The NHRA Camping World Drag Racing Series returns to zMAX Dragway for the second time this season, this time in the traditional two-wide format and as the second event of the Countdown to the Championship playoffs.
17 Sep 2021
Phil Burgess, NHRA National Dragster Editor
Race coverage
DeWalt NHRA Carolina Nationals

The NHRA Camping World Drag Racing Series returns to zMAX Dragway for the second time this season, this time in the traditional two-wide format and as the second event of the Countdown to the Championship playoffs.

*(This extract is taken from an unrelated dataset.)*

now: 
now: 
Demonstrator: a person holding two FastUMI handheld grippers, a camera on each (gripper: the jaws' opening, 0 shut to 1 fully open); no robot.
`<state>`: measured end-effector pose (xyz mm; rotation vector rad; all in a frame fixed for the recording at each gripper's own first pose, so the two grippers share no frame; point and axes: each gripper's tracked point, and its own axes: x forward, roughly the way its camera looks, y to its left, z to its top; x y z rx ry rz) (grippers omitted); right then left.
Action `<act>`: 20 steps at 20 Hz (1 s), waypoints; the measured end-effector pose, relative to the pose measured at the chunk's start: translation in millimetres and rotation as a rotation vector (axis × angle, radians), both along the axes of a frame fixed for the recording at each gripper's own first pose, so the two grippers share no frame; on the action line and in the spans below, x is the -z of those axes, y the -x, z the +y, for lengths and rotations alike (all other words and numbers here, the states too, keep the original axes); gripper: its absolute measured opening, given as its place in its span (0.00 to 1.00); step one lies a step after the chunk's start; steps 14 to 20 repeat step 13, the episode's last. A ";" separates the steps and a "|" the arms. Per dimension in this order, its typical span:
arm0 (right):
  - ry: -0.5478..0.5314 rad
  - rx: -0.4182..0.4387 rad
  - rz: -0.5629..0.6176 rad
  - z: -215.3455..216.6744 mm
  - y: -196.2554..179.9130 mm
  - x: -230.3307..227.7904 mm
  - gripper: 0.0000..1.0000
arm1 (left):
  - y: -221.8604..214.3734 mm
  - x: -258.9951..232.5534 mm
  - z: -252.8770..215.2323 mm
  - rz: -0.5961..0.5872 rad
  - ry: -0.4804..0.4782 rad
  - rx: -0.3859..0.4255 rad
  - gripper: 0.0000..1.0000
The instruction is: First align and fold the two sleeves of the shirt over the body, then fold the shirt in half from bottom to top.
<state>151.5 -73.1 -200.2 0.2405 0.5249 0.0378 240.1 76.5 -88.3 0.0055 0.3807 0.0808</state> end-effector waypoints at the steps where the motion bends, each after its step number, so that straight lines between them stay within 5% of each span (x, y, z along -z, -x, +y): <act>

The teams are on their third of four straight weekends of racing that began two weeks ago at the regular-season-ending Dodge//SRT NHRA U.S. Nationals and was followed by the Countdown opener in Reading last weekend.

Reigning Top Fuel world champ and current points leader Steve Torrence didn’t win in Reading, but he enters the zMAX event the proud processor of an unbeaten streak at the track that stretches back five events, to the spring 2019 Four-Wide Nationals there.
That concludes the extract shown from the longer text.